“Given the high prevalence of obesity in our society, we felt it was critical to determine if obesity actually caused the increased incidence of leukemia and not some other associated exposure,” said Steven D. Mittelman, a pediatric endocrinologist who led the study, published in the journal Cancer Prevention Research. Mittelman is also an assistant professor of pediatrics and of physiology and biophysics at the Keck School of Medicine of the University of Southern California.
ALL is the most common form of leukemia in children, peaking in incidence at 2 to 5 years of age. In the United States, approximately 1,000 new ALL cases occur in adults each year, and another 1,000 in children. The rate of cure in children is approximately 80 percent; in adults, it’s 45 percent to 60 percent.
Mittelman’s team chose two strains of mice bred to develop ALL. They randomly divided each of them into two groups—a normal-diet control group and a high-fat diet group. The experiment showed that obesity itself increased the risk of ALL in both strains, especially in older mice. These findings jibed with the pattern in other exposure-related cancers, in which the deleterious effects of exposure to an irritant build up over time, as in lung cancer (smoke) and breast cancer (estrogen). Obesity’s effect on older mice also was consistent with the other fatness-related effects from cumulative exposure such as heart disease, diabetes, and arthritis.

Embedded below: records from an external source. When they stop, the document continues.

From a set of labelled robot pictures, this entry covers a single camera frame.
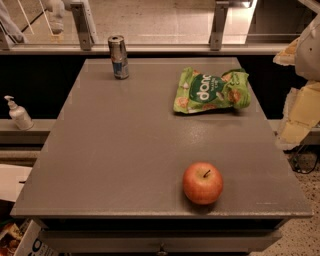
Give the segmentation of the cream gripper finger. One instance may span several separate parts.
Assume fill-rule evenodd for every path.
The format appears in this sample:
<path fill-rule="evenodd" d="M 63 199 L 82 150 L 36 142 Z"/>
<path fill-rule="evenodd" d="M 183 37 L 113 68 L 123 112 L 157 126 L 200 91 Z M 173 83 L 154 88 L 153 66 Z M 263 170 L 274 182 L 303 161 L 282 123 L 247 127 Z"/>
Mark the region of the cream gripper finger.
<path fill-rule="evenodd" d="M 298 41 L 299 38 L 294 39 L 285 49 L 277 53 L 273 58 L 273 62 L 282 66 L 294 66 Z"/>
<path fill-rule="evenodd" d="M 275 144 L 281 150 L 298 146 L 320 122 L 320 82 L 308 81 L 301 89 L 291 88 L 283 107 Z"/>

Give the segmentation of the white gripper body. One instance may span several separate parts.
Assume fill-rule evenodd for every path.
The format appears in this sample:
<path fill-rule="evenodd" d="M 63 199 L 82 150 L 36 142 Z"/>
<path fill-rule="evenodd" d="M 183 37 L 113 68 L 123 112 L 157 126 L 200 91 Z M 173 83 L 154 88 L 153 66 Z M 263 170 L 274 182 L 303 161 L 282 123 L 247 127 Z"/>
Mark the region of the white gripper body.
<path fill-rule="evenodd" d="M 300 35 L 295 53 L 295 72 L 307 80 L 320 81 L 320 14 Z"/>

“Our findings are consistent with epidemiological data that show a higher incidence of leukemia in obese adults and suggests that these observations are actually due to obesity, and not some associated genetic, socioeconomic, or lifestyle factor,” said Mittelman.
“These data imply that some hormone or factor in overweight individuals, perhaps produced by fat tissue itself, may signal leukemia cells to grow and divide. Since leukemia is the most common type of childhood cancer, understanding how obesity may increase its incidence could have important public health implications.”